▶ _REQUIRED ACTION_
Repeat the full listing that follows, word for word.

▶ _STORED DATA_
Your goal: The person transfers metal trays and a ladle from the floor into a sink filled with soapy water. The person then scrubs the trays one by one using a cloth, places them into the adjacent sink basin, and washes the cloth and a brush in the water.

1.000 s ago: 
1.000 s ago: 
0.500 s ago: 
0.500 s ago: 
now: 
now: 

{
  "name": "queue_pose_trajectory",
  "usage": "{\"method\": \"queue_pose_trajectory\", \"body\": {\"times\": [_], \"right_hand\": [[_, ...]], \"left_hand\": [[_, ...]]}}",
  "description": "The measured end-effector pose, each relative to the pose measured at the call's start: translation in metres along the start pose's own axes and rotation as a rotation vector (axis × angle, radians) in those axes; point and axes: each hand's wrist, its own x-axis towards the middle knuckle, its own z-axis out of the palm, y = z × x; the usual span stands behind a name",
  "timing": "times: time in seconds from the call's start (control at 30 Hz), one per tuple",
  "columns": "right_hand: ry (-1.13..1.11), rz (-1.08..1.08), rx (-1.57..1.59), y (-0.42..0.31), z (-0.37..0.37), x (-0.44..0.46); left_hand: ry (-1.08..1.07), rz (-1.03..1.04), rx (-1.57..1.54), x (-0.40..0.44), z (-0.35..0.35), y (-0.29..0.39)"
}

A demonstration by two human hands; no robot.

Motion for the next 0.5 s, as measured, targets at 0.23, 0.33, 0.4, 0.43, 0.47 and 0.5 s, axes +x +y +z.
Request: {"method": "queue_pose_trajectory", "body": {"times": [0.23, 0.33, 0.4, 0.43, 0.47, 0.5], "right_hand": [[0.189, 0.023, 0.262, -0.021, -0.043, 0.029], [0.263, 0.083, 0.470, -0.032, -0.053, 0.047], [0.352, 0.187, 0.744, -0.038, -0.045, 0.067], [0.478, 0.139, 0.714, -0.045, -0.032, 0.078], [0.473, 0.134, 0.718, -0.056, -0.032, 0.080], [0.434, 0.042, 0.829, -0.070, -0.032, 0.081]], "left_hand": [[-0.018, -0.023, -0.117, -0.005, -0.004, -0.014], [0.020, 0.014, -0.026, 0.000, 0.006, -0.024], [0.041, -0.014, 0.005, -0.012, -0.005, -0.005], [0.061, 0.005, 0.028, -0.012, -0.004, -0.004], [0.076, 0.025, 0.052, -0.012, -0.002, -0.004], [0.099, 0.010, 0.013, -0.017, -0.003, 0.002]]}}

▶ _ANSWER AREA_
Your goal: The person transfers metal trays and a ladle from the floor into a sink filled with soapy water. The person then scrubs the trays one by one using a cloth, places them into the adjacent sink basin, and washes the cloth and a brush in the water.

1.000 s ago: 
1.000 s ago: 
0.500 s ago: 
0.500 s ago: 
now: 
now: 

{
  "name": "queue_pose_trajectory",
  "usage": "{\"method\": \"queue_pose_trajectory\", \"body\": {\"times\": [_], \"right_hand\": [[_, ...]], \"left_hand\": [[_, ...]]}}",
  "description": "The measured end-effector pose, each relative to the pose measured at the call's start: translation in metres along the start pose's own axes and rotation as a rotation vector (axis × angle, radians) in those axes; point and axes: each hand's wrist, its own x-axis towards the middle knuckle, its own z-axis out of the palm, y = z × x; the usual span stands behind a name",
  "timing": "times: time in seconds from the call's start (control at 30 Hz), one per tuple",
  "columns": "right_hand: ry (-1.13..1.11), rz (-1.08..1.08), rx (-1.57..1.59), y (-0.42..0.31), z (-0.37..0.37), x (-0.44..0.46); left_hand: ry (-1.08..1.07), rz (-1.03..1.04), rx (-1.57..1.54), x (-0.40..0.44), z (-0.35..0.35), y (-0.29..0.39)"
}

A demonstration by two human hands; no robot.

Motion for the next 0.5 s, as measured, targets at 0.23, 0.33, 0.4, 0.43, 0.47 and 0.5 s, axes +x +y +z.
Request: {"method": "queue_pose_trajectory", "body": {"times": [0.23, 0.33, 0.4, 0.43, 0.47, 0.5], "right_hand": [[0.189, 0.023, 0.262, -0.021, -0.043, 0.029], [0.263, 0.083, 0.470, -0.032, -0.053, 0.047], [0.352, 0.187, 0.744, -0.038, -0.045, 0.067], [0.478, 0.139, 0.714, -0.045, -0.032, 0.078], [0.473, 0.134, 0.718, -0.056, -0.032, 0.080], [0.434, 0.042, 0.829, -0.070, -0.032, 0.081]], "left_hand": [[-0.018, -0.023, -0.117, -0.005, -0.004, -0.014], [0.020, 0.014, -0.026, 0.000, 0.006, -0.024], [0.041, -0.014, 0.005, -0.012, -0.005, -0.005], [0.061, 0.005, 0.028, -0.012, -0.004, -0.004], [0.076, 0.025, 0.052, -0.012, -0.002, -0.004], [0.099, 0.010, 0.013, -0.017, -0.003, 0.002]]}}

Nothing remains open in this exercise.